__Task requirements__
Pull every line containing the word "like" out of the material below.

*** Opening Raw data ***

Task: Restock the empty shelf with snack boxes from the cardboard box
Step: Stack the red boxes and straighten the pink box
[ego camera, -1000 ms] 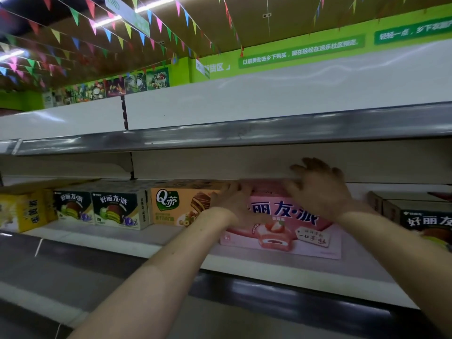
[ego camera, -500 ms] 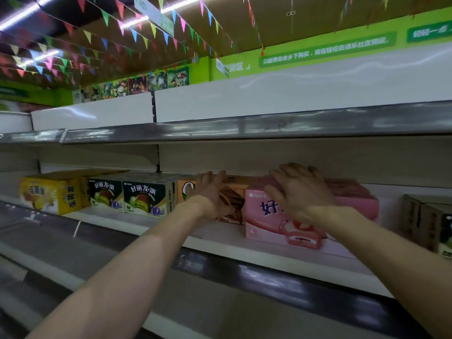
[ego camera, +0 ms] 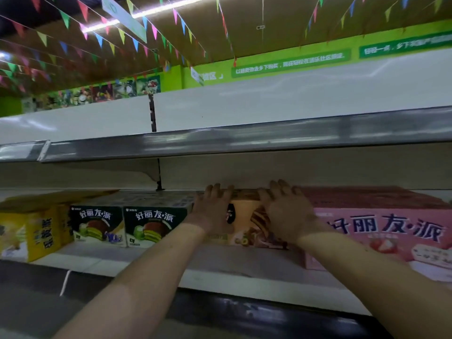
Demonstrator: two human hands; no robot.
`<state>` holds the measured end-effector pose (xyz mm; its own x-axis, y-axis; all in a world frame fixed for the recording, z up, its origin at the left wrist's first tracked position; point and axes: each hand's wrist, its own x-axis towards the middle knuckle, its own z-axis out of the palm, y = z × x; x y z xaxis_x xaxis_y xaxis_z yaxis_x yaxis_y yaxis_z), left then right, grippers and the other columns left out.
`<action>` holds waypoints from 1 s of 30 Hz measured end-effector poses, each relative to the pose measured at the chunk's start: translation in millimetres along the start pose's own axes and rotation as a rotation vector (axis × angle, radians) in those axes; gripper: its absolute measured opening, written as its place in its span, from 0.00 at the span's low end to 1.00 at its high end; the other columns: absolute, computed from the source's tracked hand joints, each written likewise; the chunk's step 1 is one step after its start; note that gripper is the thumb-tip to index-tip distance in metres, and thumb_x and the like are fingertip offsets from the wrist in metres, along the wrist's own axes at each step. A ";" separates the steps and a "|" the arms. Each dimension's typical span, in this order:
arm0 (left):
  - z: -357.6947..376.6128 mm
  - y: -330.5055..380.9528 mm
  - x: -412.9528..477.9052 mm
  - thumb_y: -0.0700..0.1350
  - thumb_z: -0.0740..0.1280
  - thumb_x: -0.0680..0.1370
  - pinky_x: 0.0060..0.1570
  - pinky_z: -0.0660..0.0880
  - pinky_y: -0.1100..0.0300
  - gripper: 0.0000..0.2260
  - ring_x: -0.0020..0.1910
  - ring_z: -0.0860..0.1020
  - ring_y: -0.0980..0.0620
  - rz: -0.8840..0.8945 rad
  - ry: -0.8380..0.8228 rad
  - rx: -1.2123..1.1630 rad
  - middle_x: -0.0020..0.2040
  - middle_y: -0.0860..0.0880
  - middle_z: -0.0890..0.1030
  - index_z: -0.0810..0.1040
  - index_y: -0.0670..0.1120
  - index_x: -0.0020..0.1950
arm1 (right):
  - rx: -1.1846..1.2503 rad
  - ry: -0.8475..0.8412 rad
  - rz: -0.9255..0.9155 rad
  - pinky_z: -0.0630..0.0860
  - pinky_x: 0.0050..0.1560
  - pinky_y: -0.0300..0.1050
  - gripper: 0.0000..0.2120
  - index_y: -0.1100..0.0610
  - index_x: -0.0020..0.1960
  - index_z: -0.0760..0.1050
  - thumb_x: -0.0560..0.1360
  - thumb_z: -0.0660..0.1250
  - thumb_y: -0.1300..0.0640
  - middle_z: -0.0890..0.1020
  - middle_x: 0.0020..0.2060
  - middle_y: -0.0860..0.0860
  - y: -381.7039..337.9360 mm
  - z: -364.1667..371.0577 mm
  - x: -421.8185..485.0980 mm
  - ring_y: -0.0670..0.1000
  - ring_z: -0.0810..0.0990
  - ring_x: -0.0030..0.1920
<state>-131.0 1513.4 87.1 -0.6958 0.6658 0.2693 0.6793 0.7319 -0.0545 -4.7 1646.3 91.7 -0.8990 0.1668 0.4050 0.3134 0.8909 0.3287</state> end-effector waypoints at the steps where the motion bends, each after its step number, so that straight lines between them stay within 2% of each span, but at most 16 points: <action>1: 2.1 -2.9 2.7 0.55 0.71 0.73 0.74 0.45 0.38 0.48 0.78 0.44 0.43 0.021 -0.010 -0.002 0.80 0.44 0.43 0.38 0.54 0.79 | -0.046 -0.029 0.036 0.57 0.72 0.55 0.34 0.58 0.78 0.47 0.80 0.57 0.46 0.53 0.76 0.60 -3.6 1.2 2.7 0.60 0.53 0.75; 5: 3.8 -6.2 12.1 0.55 0.72 0.71 0.73 0.52 0.39 0.46 0.76 0.55 0.42 0.081 -0.029 -0.003 0.78 0.45 0.55 0.44 0.55 0.79 | -0.093 -0.062 0.107 0.56 0.72 0.57 0.32 0.61 0.78 0.42 0.81 0.54 0.52 0.53 0.75 0.61 -23.3 16.0 8.3 0.63 0.56 0.73; 7: 5.7 -8.2 14.5 0.55 0.73 0.71 0.72 0.55 0.38 0.45 0.74 0.58 0.42 0.091 -0.027 0.011 0.77 0.45 0.58 0.47 0.54 0.79 | -0.074 -0.076 0.154 0.58 0.71 0.57 0.33 0.60 0.78 0.40 0.81 0.55 0.54 0.56 0.73 0.62 -28.8 21.8 12.8 0.63 0.59 0.72; 10: 8.9 -10.5 17.6 0.55 0.73 0.71 0.70 0.57 0.36 0.43 0.73 0.59 0.41 0.108 0.017 0.012 0.75 0.44 0.60 0.50 0.53 0.78 | -0.026 -0.080 0.204 0.62 0.69 0.56 0.35 0.56 0.78 0.42 0.80 0.59 0.52 0.60 0.73 0.61 -29.2 20.4 20.6 0.61 0.62 0.71; 13: 9.4 -9.4 14.2 0.54 0.72 0.72 0.69 0.59 0.37 0.44 0.73 0.58 0.41 0.116 0.041 0.036 0.74 0.43 0.60 0.46 0.53 0.79 | -0.007 -0.102 0.211 0.61 0.70 0.57 0.36 0.55 0.78 0.42 0.79 0.60 0.48 0.60 0.73 0.60 -29.6 17.3 19.2 0.62 0.61 0.72; 16: 10.5 -13.2 9.0 0.54 0.72 0.72 0.70 0.56 0.36 0.46 0.74 0.57 0.40 0.118 0.062 0.061 0.75 0.43 0.58 0.44 0.52 0.79 | -0.029 -0.102 0.237 0.55 0.72 0.62 0.42 0.54 0.78 0.40 0.76 0.63 0.43 0.57 0.74 0.59 -29.0 17.4 11.0 0.63 0.55 0.73; 20: 8.0 -10.6 5.5 0.52 0.72 0.73 0.71 0.53 0.36 0.42 0.73 0.59 0.40 0.069 0.015 0.131 0.74 0.41 0.61 0.48 0.50 0.78 | 0.017 -0.098 0.231 0.52 0.73 0.63 0.41 0.54 0.77 0.43 0.76 0.65 0.46 0.57 0.73 0.58 -28.0 20.1 8.7 0.63 0.54 0.74; 23: -1.9 -4.7 3.2 0.54 0.70 0.75 0.71 0.47 0.32 0.42 0.75 0.58 0.40 0.040 -0.022 0.186 0.76 0.40 0.58 0.46 0.49 0.79 | 0.070 -0.108 0.218 0.53 0.73 0.62 0.40 0.54 0.77 0.45 0.75 0.66 0.46 0.59 0.73 0.58 -25.2 15.5 9.8 0.62 0.56 0.73; 26: -12.9 -9.3 -2.2 0.57 0.68 0.75 0.71 0.47 0.33 0.42 0.76 0.55 0.41 0.077 0.056 0.128 0.78 0.42 0.55 0.44 0.51 0.80 | 0.127 -0.101 0.189 0.55 0.73 0.59 0.41 0.54 0.77 0.46 0.75 0.65 0.43 0.57 0.74 0.57 -25.2 6.5 8.8 0.61 0.55 0.74; 30: -25.3 -29.5 -22.3 0.59 0.67 0.76 0.74 0.48 0.39 0.40 0.76 0.54 0.43 0.091 0.139 -0.013 0.78 0.44 0.55 0.47 0.53 0.79 | 0.240 -0.019 0.074 0.56 0.72 0.55 0.40 0.52 0.78 0.46 0.75 0.65 0.44 0.55 0.76 0.55 -43.5 -12.8 8.6 0.57 0.54 0.75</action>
<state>-129.6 1473.4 107.1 -0.5926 0.7024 0.3944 0.7419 0.6666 -0.0723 -22.2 1603.6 91.7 -0.8824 0.2416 0.4037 0.2994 0.9503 0.0858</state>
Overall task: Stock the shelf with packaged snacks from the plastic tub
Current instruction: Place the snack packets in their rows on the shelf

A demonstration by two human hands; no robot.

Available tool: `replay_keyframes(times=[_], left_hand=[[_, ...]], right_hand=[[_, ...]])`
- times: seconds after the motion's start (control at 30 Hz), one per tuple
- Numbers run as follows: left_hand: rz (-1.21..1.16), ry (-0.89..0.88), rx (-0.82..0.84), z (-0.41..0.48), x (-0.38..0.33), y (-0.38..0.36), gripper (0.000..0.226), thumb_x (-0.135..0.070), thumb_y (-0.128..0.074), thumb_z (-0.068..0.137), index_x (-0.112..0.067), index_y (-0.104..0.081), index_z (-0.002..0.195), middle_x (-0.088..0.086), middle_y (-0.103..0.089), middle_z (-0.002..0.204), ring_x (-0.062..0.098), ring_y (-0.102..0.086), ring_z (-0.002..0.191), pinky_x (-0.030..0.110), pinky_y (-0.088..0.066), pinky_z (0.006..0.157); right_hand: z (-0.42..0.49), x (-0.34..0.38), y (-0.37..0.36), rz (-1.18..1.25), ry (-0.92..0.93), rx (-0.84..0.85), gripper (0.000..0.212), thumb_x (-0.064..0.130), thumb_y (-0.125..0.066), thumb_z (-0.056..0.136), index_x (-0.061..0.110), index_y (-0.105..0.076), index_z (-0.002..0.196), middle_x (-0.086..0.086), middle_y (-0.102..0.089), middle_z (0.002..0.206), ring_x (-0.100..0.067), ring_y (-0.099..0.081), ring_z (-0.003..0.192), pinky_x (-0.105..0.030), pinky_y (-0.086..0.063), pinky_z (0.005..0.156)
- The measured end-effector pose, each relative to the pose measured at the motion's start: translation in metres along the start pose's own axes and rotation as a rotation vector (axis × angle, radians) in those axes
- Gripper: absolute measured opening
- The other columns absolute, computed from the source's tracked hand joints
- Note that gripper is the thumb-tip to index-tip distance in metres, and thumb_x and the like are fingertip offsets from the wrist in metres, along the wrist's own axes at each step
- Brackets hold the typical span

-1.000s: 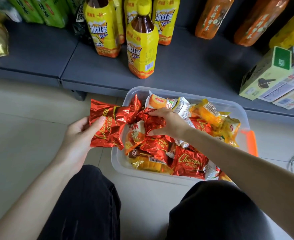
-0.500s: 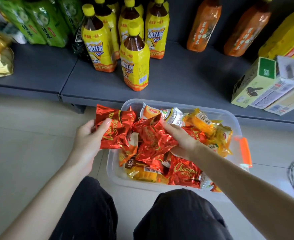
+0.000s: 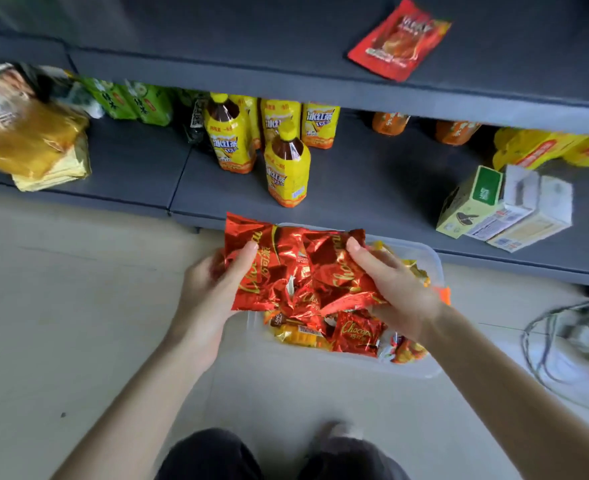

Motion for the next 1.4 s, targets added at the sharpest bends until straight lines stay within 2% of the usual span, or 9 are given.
replay_keyframes(times=[0.1,0.33,0.53,0.63,0.77,1.03,1.2,1.3,1.4], left_hand=[[-0.013,0.005,0.099,-0.037,-0.049,0.0,0.038,-0.018,-0.074,0.064,-0.01,-0.068,0.101,0.006,-0.076,0.092,0.02,-0.073,0.082,0.027,-0.059,0.068],[0.062,-0.091,0.004,-0.119,-0.167,0.04,0.022,-0.005,-0.076,0.074,-0.016,-0.071,0.092,0.0,-0.076,0.081,0.013,-0.072,0.075,0.024,-0.059,0.068],[0.11,-0.121,-0.11,-0.184,-0.267,0.068,0.033,-0.014,-0.085,0.065,-0.012,-0.066,0.092,-0.001,-0.073,0.071,0.012,-0.07,0.064,0.025,-0.053,0.057],[-0.023,-0.058,-0.047,-0.209,-0.305,0.069,0.044,-0.021,-0.085,0.055,-0.006,-0.068,0.092,0.005,-0.073,0.074,0.016,-0.07,0.065,0.027,-0.054,0.054],[-0.176,0.007,0.007,-0.23,-0.347,0.077,0.033,-0.024,-0.072,0.063,-0.007,-0.068,0.091,0.007,-0.071,0.077,0.017,-0.069,0.066,0.026,-0.055,0.054],[-0.498,0.101,0.044,-0.202,-0.398,0.052,0.039,-0.038,-0.056,0.083,-0.016,-0.062,0.115,0.006,-0.072,0.11,0.019,-0.069,0.102,0.041,-0.047,0.094],[-0.456,0.103,0.011,-0.152,-0.427,0.019,0.032,-0.037,-0.055,0.089,-0.013,-0.063,0.109,0.006,-0.075,0.1,0.017,-0.072,0.091,0.038,-0.054,0.083],[-0.438,0.068,0.05,-0.118,-0.446,-0.004,0.028,-0.029,-0.06,0.087,-0.013,-0.063,0.11,0.005,-0.075,0.1,0.015,-0.072,0.09,0.035,-0.056,0.079],[-0.43,0.03,0.114,-0.084,-0.459,-0.019,0.042,-0.022,-0.067,0.075,-0.008,-0.063,0.114,0.008,-0.073,0.106,0.018,-0.071,0.095,0.033,-0.055,0.081]], right_hand=[[-0.045,0.043,-0.016,0.02,0.051,-0.086,0.043,0.049,-0.058,0.083,0.01,-0.063,0.099,-0.005,-0.075,0.078,-0.015,-0.072,0.07,-0.024,-0.055,0.061],[-0.151,0.126,-0.089,0.181,0.065,-0.105,0.05,0.04,-0.061,0.083,0.009,-0.058,0.122,-0.014,-0.071,0.108,-0.03,-0.07,0.095,-0.037,-0.058,0.07],[-0.231,0.196,-0.167,0.416,0.161,0.002,0.064,0.013,-0.076,0.077,0.004,-0.047,0.133,-0.024,-0.06,0.122,-0.035,-0.061,0.106,-0.044,-0.053,0.089],[-0.26,0.227,-0.196,0.42,0.186,0.016,0.053,0.004,-0.077,0.071,0.008,-0.056,0.12,-0.017,-0.066,0.108,-0.028,-0.067,0.093,-0.038,-0.059,0.076],[-0.288,0.265,-0.217,0.35,0.235,-0.082,0.021,0.01,-0.071,0.07,0.013,-0.064,0.09,-0.003,-0.069,0.083,-0.016,-0.065,0.077,-0.022,-0.055,0.063],[-0.28,0.314,-0.242,0.32,0.204,-0.003,0.035,-0.003,-0.067,0.065,0.003,-0.064,0.1,-0.011,-0.07,0.09,-0.022,-0.069,0.083,-0.028,-0.057,0.065],[-0.242,0.366,-0.232,0.271,0.137,0.028,0.026,0.014,-0.067,0.078,0.005,-0.064,0.102,-0.013,-0.072,0.102,-0.023,-0.069,0.097,-0.031,-0.059,0.077],[-0.215,0.41,-0.212,0.21,0.218,-0.042,0.02,0.02,-0.066,0.081,0.008,-0.064,0.098,-0.008,-0.073,0.096,-0.017,-0.07,0.09,-0.032,-0.056,0.084],[-0.182,0.459,-0.193,0.088,0.336,-0.14,0.012,0.017,-0.069,0.082,0.009,-0.062,0.088,-0.005,-0.066,0.079,-0.014,-0.062,0.072,-0.02,-0.05,0.072]])
Point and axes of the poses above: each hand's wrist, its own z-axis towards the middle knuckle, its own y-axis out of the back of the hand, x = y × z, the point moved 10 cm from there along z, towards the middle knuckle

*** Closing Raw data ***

__Worked solution__
`<action>` holds waypoints from 1 s of 30 Hz measured end-effector poses, each relative to the pose measured at the chunk's start: translation in millimetres along the start pose's own axes and rotation as a rotation vector (axis × angle, radians) in those axes; gripper: its absolute measured opening, written as its place in its span, from 0.00 at the span's low end to 1.00 at its high end; the other columns: absolute, computed from the source's tracked hand joints, each written likewise; the chunk's step 1 is one step after its start; note that gripper is the thumb-tip to index-tip distance in metres, and thumb_x and the like are fingertip offsets from the wrist in metres, along the wrist's own axes at each step. A ";" separates the steps and a "|" the arms. Each dimension's typical span, in this order:
- Note that gripper is the thumb-tip to index-tip distance in metres, and thumb_x and the like are fingertip offsets from the wrist in metres, along the wrist's own axes at each step

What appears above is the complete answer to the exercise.